■ Exercise ■
Among the lines below, copy exactly those from the one with "wood-grain board at" through the one with "Here spatial facts", counting both ends.

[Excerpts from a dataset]

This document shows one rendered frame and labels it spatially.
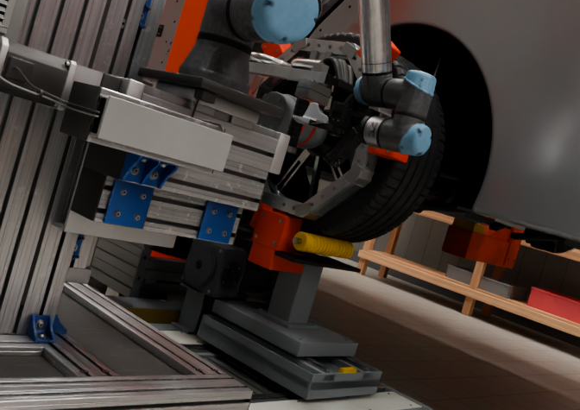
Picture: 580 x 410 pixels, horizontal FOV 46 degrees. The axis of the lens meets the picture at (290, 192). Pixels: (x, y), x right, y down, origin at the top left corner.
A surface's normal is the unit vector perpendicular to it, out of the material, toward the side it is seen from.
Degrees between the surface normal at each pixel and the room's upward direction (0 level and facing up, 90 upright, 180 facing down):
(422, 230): 90
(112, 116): 90
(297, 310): 90
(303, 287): 90
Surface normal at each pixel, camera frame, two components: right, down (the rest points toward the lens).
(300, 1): 0.51, 0.27
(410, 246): -0.67, -0.18
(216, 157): 0.69, 0.22
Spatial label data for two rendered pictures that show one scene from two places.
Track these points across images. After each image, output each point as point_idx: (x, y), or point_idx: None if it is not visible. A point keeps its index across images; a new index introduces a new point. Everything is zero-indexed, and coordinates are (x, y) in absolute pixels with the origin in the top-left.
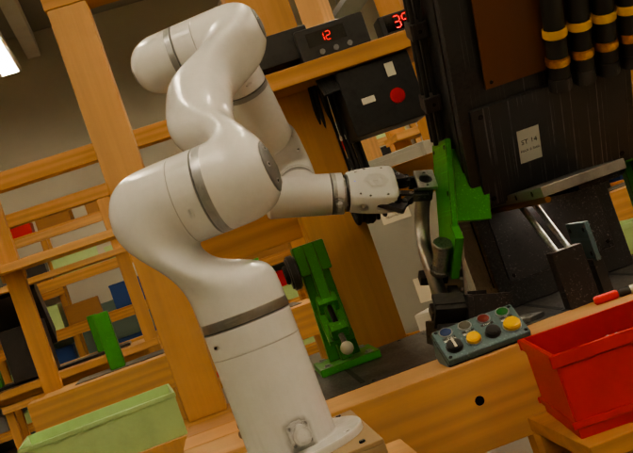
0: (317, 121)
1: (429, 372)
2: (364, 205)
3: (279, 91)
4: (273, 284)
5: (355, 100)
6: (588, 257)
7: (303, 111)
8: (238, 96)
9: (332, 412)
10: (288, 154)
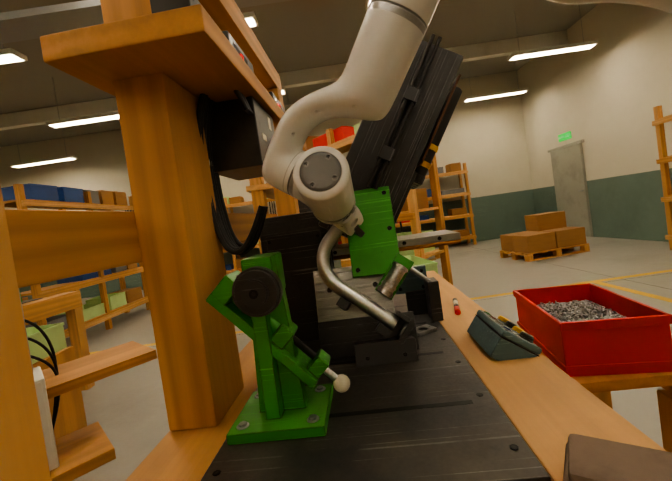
0: (199, 133)
1: (534, 365)
2: (354, 220)
3: (225, 71)
4: None
5: (260, 131)
6: (415, 289)
7: (191, 114)
8: (427, 21)
9: (627, 422)
10: (304, 137)
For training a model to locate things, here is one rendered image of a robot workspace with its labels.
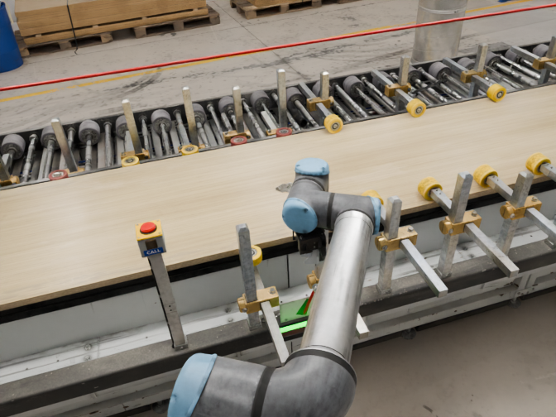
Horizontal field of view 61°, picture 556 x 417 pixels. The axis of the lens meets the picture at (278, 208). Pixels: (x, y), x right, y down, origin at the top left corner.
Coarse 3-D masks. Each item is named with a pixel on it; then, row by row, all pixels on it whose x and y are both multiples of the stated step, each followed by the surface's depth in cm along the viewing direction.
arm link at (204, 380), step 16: (192, 368) 69; (208, 368) 69; (224, 368) 69; (240, 368) 69; (256, 368) 69; (272, 368) 70; (176, 384) 68; (192, 384) 67; (208, 384) 67; (224, 384) 67; (240, 384) 67; (256, 384) 67; (176, 400) 67; (192, 400) 67; (208, 400) 66; (224, 400) 66; (240, 400) 65; (256, 400) 65; (176, 416) 67; (192, 416) 66; (208, 416) 66; (224, 416) 65; (240, 416) 65; (256, 416) 64
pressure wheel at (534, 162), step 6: (534, 156) 194; (540, 156) 193; (528, 162) 196; (534, 162) 193; (540, 162) 192; (546, 162) 194; (528, 168) 197; (534, 168) 193; (534, 174) 196; (540, 174) 196
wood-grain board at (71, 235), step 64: (384, 128) 234; (448, 128) 231; (512, 128) 228; (0, 192) 206; (64, 192) 204; (128, 192) 201; (192, 192) 199; (256, 192) 197; (384, 192) 193; (448, 192) 190; (0, 256) 173; (64, 256) 171; (128, 256) 170; (192, 256) 168
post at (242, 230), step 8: (240, 224) 140; (240, 232) 139; (248, 232) 140; (240, 240) 141; (248, 240) 142; (240, 248) 143; (248, 248) 144; (240, 256) 147; (248, 256) 146; (248, 264) 148; (248, 272) 150; (248, 280) 152; (248, 288) 154; (248, 296) 156; (256, 296) 157; (256, 312) 162; (248, 320) 167; (256, 320) 165
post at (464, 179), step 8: (464, 176) 153; (472, 176) 154; (456, 184) 158; (464, 184) 155; (456, 192) 159; (464, 192) 157; (456, 200) 160; (464, 200) 159; (456, 208) 161; (464, 208) 162; (448, 216) 167; (456, 216) 163; (448, 240) 170; (456, 240) 171; (448, 248) 172; (440, 256) 178; (448, 256) 175; (440, 264) 180; (448, 264) 178; (440, 272) 181
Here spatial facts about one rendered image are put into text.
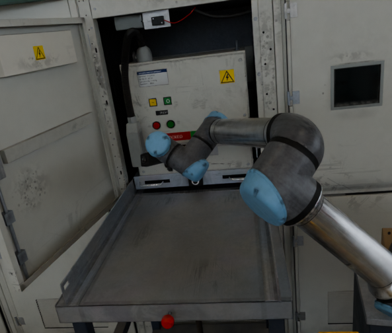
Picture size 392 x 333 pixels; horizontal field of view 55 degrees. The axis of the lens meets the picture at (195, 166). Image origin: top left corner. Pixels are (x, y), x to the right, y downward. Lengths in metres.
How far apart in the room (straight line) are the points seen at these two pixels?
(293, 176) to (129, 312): 0.57
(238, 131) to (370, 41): 0.68
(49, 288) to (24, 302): 0.18
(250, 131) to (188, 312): 0.48
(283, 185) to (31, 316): 1.72
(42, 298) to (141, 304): 1.13
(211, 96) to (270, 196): 0.84
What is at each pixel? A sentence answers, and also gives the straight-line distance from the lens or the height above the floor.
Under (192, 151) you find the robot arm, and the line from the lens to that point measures 1.10.
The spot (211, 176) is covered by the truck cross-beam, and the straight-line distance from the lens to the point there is 1.60.
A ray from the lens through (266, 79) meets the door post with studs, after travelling 1.46.
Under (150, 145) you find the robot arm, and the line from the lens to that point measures 1.11.
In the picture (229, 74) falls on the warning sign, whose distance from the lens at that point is 1.50.
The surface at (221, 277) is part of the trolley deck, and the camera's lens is 1.08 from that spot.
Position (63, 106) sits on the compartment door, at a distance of 1.41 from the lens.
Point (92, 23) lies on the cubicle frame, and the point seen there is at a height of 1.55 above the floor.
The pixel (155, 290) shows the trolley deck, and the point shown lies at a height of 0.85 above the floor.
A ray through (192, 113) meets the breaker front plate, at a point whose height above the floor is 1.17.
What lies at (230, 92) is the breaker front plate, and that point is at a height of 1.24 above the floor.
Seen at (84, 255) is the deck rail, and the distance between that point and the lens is 1.21.
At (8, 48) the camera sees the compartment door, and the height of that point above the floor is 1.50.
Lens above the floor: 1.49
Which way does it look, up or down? 20 degrees down
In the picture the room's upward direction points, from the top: 7 degrees counter-clockwise
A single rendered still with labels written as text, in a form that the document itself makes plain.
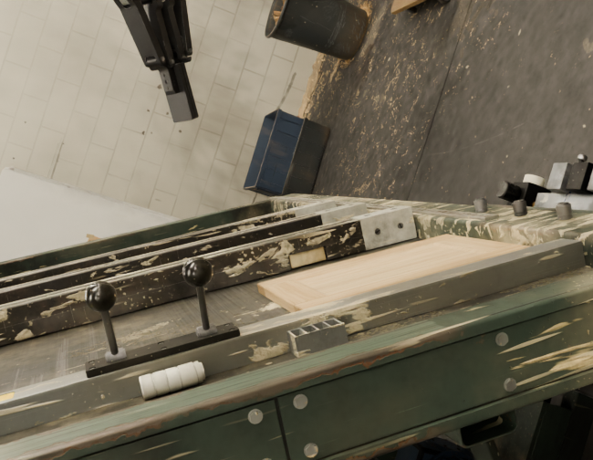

■ Solution below ■
wood-grain board at (71, 235), step 64: (384, 128) 234; (448, 128) 231; (512, 128) 228; (0, 192) 206; (64, 192) 204; (128, 192) 201; (192, 192) 199; (256, 192) 197; (384, 192) 193; (448, 192) 190; (0, 256) 173; (64, 256) 171; (128, 256) 170; (192, 256) 168
post at (242, 230), step 8: (240, 224) 140; (240, 232) 139; (248, 232) 140; (240, 240) 141; (248, 240) 142; (240, 248) 143; (248, 248) 144; (240, 256) 147; (248, 256) 146; (248, 264) 148; (248, 272) 150; (248, 280) 152; (248, 288) 154; (248, 296) 156; (256, 296) 157; (256, 312) 162; (248, 320) 167; (256, 320) 165
post at (464, 179), step 8: (464, 176) 153; (472, 176) 154; (456, 184) 158; (464, 184) 155; (456, 192) 159; (464, 192) 157; (456, 200) 160; (464, 200) 159; (456, 208) 161; (464, 208) 162; (448, 216) 167; (456, 216) 163; (448, 240) 170; (456, 240) 171; (448, 248) 172; (440, 256) 178; (448, 256) 175; (440, 264) 180; (448, 264) 178; (440, 272) 181
Here spatial facts about one rendered image are put into text.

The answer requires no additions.